The ruling Awami League yesterday categorically said the next parliamentary election would be held as per the constitution and with Prime Minister Sheikh Hasina in the office.
“BNP leader Begum Zia said election will not be allowed without her party. Just wait and see… Election will be held as per the constitution. If you have the capacity to resist, show it, people under the leadership of Sheikh Hasina will resist you,” Obaidul Quader, AL general secretary, said.
Addressing a discussion at Banani field organised by ALto mark the “democracy victory day”, Quader urged the BNP to contest the next elections.
BNP Chairperson Khaleda Zia at a programme on Tuesday said no election would be allowed in the country without them and it would not be possible to keep them out of the polls.
Quader, also road transport and bridges minister, said the next election would not wait for anyone as time and tide wait for none.“The electoral train will not give any halt at BNP's station,” he added.b
Issuing a note of caution, the AL leader said if BNP did not contest the next national polls, the party's future would be threatened. “BNP's existence will be at stake like the endangered species. Their fate will be worse than Muslim league's,” he observed.
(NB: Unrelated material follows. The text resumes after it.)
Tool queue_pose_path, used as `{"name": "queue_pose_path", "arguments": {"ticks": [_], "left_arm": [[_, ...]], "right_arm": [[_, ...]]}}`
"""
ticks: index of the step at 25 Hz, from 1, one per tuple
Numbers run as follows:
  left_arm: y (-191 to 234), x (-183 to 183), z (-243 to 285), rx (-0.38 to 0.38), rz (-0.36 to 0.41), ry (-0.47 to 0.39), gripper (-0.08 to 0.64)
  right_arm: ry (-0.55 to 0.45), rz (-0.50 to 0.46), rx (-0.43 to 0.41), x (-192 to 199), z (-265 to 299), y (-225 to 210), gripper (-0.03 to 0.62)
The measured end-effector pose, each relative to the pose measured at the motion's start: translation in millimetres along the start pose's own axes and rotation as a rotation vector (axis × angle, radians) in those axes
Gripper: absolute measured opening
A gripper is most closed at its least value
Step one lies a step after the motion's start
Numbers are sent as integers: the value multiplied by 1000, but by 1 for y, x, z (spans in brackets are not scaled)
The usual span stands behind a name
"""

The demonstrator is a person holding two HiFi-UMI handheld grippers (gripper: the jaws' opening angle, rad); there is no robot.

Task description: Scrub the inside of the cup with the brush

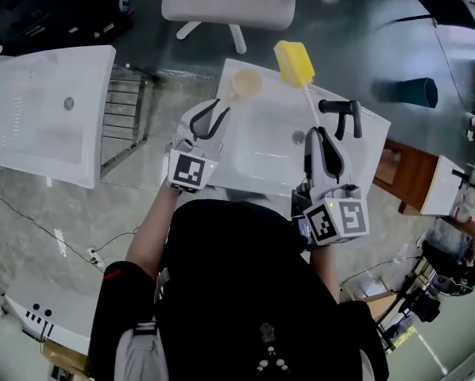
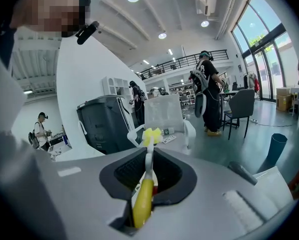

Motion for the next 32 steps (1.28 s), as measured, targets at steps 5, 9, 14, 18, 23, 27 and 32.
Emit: {"name": "queue_pose_path", "arguments": {"ticks": [5,9,14,18,23,27,32], "left_arm": [[0,31,19,19,1,28,175],[-2,52,38,58,71,69,249],[-4,80,56,91,114,126,328],[-2,101,73,119,133,157,364],[1,112,95,146,137,193,391],[5,120,107,162,125,210,393],[5,123,118,181,122,208,396]], "right_arm": [[56,-1,5,14,4,-16,43],[100,-2,15,22,4,-29,43],[140,12,31,32,5,-36,43],[157,18,42,38,9,-43,43],[168,32,66,40,12,-55,43],[173,40,81,41,15,-63,43],[180,55,89,43,18,-68,43]]}}
Point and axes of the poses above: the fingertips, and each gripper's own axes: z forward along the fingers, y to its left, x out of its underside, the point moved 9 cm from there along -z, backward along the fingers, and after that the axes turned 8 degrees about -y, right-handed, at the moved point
Quader also spoke at a programme held on Bangabandhu Avenue in the capital on the same occasion.
The last parliamentary election was held on January 5, 2014 amid controversy as BNP, the main opposition in the immediate past parliament, and most other political parties boycotted the polls terming it “farcical and one-sided”.
As a result, at least 153 lawmakers were elected uncontested in the 10th parliament.
In 2015, on the first anniversary of the election day, violence erupted across the country centring rallies and counter rallies.
The BNP was not granted permission for a rally on that day. Police kept BNP Chairperson Khaleda Zia confined to her Gulshan office by blocking the streets around it with sand-laden trucks.
Only the ruling AL men were on the streets, celebrating the day as the “victory day for democracy”.
An angry Khaleda called for a countrywide non-stop blockade from January 6 in an attempt to topple the government. The blockade went on until the last week of March.
At least 95 people were killed and about 1,500 injured in arson attacks on public vehicles during the blockade. Another 45 got killed in “shootouts” with lawenforcers and about half of the dead were allegedly involved in the arsons.